Not sure where your going with this besides some extremely idealist point. So you mean if I don't watch football this season I'll suddenly pick up nuclear physics and thermodynamics and help fund labs like this one ? Seriously, what are you even talking about ? DAMN those people trying to find entertainment !!! They should be funding the sciences !!!

Since you like pointing fingers. Why are you wasting all this " time and energy " posting on the Internet ? Huh ? Go out there and fund some sciences you slacker !!!

quote:
I'm sorry but the scientists and engineers of the world have done a lot more good for society than every sports hero and pop star combined.

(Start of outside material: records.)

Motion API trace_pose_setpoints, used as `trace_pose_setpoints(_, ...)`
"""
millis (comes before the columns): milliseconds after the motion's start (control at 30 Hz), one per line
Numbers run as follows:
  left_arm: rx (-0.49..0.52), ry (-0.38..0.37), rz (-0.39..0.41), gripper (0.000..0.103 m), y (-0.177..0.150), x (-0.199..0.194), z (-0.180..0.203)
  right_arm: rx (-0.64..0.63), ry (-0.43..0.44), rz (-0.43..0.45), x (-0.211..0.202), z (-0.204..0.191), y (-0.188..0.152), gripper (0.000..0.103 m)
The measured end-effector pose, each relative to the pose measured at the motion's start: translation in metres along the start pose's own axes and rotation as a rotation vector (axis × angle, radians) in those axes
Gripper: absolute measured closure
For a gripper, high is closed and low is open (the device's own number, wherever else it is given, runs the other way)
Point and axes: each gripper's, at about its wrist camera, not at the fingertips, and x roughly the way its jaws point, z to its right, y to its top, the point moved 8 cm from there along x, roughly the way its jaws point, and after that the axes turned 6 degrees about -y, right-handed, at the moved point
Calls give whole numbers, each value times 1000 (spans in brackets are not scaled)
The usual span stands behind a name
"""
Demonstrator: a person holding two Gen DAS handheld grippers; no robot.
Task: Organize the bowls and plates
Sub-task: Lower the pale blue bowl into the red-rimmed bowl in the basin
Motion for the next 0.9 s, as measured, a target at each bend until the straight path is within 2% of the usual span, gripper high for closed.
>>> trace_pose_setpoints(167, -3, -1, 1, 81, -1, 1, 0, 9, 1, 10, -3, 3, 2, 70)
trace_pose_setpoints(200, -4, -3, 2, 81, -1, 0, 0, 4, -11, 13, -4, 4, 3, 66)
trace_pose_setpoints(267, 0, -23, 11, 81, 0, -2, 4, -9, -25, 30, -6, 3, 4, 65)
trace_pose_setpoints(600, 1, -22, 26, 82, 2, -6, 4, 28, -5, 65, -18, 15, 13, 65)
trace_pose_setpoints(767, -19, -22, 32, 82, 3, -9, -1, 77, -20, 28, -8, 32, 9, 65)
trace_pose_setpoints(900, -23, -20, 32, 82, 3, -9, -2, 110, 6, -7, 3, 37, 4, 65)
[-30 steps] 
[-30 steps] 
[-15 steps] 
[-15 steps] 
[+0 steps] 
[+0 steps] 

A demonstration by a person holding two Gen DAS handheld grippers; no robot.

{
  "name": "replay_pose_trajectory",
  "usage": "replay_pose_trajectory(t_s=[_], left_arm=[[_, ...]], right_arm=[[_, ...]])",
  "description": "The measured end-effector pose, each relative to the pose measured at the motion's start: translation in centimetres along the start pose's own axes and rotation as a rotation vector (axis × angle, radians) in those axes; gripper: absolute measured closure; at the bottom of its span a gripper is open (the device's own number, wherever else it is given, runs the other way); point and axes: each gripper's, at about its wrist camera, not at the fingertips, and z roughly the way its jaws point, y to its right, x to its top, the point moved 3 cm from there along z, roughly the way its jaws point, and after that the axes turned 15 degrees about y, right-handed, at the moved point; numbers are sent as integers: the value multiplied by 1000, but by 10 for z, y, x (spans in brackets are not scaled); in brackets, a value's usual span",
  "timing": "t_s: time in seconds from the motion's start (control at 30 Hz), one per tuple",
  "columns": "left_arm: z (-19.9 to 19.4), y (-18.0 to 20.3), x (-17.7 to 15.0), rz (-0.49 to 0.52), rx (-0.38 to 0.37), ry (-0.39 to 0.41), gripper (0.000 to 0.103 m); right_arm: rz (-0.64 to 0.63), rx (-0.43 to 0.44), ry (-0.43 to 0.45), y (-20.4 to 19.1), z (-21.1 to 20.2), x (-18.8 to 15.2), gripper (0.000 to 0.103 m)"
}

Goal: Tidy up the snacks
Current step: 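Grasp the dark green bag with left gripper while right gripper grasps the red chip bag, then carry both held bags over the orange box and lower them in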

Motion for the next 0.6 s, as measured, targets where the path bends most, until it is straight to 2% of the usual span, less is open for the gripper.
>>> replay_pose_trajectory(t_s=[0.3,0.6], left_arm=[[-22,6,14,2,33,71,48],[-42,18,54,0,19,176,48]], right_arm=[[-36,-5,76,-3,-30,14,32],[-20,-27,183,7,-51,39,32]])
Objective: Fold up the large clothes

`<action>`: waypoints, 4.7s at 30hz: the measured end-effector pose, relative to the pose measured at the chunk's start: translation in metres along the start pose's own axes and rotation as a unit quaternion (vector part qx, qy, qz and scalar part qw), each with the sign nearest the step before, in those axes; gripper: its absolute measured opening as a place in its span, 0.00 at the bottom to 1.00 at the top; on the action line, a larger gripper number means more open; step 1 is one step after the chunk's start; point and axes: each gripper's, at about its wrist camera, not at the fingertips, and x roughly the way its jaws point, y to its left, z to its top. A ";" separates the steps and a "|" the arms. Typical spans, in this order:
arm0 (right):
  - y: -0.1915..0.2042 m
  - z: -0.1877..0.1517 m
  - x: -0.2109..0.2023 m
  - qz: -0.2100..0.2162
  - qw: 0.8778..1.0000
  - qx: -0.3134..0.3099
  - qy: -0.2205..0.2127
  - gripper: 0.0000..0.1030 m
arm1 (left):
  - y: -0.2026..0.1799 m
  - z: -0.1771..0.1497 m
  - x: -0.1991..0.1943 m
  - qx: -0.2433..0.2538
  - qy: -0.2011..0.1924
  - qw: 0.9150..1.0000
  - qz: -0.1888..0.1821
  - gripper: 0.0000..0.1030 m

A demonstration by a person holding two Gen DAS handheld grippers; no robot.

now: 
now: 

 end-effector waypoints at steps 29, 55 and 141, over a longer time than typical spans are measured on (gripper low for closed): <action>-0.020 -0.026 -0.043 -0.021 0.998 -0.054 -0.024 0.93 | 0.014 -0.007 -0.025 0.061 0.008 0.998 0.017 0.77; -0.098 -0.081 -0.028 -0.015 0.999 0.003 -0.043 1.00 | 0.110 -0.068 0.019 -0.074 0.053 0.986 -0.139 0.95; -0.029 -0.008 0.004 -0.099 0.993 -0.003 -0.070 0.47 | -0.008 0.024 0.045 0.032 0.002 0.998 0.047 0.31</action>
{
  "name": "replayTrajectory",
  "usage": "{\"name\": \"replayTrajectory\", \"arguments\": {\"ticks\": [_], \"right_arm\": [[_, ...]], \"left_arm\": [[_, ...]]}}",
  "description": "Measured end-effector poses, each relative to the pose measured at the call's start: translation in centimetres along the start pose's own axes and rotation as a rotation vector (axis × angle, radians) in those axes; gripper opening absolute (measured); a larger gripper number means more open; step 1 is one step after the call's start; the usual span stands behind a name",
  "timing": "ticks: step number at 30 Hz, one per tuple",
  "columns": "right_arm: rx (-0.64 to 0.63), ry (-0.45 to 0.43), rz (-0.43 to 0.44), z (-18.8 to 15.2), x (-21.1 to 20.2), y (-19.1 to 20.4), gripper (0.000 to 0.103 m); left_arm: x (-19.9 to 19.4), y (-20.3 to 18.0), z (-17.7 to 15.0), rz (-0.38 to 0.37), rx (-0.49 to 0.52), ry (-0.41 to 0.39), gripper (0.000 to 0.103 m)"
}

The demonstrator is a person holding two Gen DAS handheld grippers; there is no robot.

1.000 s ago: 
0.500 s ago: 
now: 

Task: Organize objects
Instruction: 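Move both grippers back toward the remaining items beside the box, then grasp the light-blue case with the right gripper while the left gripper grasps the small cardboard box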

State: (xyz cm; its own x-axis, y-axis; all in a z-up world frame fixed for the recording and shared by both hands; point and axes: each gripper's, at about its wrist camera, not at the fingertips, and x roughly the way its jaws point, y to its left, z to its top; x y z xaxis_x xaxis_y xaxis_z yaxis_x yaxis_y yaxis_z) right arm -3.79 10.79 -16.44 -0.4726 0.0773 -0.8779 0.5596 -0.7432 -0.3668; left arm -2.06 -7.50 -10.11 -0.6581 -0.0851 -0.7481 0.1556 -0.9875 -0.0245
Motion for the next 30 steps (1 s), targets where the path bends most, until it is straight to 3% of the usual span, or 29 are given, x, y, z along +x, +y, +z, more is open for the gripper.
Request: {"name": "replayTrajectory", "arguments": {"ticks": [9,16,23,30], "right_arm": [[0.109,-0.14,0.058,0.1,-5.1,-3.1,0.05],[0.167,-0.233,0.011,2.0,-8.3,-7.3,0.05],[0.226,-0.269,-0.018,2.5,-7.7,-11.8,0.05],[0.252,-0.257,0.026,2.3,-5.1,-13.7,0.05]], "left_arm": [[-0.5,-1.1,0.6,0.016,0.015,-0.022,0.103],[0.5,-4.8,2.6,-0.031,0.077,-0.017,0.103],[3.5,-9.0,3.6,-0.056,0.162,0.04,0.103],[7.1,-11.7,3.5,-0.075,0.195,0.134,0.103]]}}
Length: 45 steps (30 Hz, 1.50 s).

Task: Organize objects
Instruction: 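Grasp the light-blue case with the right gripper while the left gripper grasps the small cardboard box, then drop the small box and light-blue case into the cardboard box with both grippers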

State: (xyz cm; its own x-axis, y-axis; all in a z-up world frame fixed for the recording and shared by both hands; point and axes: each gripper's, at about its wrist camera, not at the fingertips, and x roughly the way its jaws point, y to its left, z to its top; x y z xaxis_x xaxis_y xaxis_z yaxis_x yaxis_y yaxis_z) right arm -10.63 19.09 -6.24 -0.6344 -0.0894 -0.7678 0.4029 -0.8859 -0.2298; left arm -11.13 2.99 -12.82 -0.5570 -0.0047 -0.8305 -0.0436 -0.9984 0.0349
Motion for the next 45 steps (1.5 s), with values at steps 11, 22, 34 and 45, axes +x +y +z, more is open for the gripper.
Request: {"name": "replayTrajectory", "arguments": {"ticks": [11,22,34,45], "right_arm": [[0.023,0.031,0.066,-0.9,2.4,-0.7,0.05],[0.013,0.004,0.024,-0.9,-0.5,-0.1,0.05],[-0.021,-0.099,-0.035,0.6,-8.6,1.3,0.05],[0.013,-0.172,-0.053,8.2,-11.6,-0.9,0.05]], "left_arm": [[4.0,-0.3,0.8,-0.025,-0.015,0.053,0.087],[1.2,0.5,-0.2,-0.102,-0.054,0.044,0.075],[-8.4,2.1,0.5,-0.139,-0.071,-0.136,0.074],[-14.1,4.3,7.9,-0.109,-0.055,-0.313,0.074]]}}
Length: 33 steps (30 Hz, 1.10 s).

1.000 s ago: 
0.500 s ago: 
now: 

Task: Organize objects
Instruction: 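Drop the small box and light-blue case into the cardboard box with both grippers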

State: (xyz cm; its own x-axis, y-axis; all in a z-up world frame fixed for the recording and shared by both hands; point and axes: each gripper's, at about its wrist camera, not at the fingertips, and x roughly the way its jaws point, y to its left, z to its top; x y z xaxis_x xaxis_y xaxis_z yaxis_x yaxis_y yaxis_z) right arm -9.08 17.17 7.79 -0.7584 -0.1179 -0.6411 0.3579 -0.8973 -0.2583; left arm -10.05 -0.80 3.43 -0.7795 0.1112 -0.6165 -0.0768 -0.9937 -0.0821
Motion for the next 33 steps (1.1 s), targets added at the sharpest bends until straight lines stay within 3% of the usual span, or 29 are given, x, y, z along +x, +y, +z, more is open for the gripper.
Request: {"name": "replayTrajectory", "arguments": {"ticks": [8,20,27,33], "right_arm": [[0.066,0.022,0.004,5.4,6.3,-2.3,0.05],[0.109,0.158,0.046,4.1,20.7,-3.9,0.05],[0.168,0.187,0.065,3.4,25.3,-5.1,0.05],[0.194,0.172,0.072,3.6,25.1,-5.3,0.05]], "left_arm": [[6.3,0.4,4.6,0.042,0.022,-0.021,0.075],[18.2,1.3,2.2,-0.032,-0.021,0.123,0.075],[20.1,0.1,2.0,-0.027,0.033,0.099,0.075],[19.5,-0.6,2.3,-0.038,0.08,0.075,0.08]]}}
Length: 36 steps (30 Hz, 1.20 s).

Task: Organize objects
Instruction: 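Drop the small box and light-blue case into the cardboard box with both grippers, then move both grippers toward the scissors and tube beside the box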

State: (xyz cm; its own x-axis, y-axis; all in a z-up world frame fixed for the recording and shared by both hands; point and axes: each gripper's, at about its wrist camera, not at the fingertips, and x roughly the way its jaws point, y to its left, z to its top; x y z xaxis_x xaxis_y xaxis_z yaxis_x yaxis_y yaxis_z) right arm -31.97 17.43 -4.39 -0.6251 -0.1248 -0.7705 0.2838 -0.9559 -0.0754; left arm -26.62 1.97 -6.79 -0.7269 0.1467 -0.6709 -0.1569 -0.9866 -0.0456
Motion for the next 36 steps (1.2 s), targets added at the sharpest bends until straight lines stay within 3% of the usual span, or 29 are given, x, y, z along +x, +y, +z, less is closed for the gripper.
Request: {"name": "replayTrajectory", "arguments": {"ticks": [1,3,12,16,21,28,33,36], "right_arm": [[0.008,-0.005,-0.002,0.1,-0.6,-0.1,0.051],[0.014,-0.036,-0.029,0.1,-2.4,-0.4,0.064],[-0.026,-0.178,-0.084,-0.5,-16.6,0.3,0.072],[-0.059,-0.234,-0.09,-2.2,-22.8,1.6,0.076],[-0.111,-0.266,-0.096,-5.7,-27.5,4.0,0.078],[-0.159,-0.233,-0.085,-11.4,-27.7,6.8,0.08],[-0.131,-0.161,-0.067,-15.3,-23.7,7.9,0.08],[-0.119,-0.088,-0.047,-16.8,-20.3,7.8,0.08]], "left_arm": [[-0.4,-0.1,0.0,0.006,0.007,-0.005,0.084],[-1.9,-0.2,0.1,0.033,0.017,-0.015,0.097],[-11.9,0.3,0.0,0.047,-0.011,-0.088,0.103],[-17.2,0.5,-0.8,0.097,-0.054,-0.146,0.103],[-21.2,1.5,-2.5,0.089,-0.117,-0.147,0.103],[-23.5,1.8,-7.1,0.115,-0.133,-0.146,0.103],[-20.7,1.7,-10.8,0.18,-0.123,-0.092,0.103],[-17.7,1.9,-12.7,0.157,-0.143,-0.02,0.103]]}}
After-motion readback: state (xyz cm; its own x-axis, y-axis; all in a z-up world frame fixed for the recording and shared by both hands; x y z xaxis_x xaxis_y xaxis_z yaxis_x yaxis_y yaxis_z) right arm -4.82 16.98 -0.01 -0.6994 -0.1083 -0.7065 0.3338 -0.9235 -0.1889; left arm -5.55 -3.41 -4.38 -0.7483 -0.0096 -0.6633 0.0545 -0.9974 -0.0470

True. So whats your point ?

I guess I would point out that without the huge tax revenue that professional sporting teams and the movie industry bring into the economy, the sciences budget would be a lot smaller...but nah. Never mind.


RE: Priorities
By Ringold on 6/2/2008 7:38:16 PM , Rating: 2
quote:
The other path leads to going to school for 12 years only to end up at a physics labs thats threatening to be shut down. With very little to show for it besides personal satisfaction. And thats not even a given. The stigma of the typical engineer or scientist being overworked, underpaid and seldom laid sure isn't helping matters.


Well, okay. That's if you go the full PhD route and then choose to live on government cheese, a life of academics.

People that get science degrees and engineering degrees and then go and get real jobs in the private sector make more money than any other type of college graduate. Yes, lawyers can make a pretty penny, and some doctors do well, but in both fields wage growth hasn't been keeping up with inflation, while engineers earnings have been surging.

That makes the lack of engineers almost puzzling, because asides from the elite few who become sports stars, the majority of engineers are really the ones in America bringing home the bacon! If a hot little education major mama wants to snag a husband, she'd be best off hanging around the engineering departments of campus rather then just about anywhere else.

At least, if I was a hoe, that'd be my hunting ground.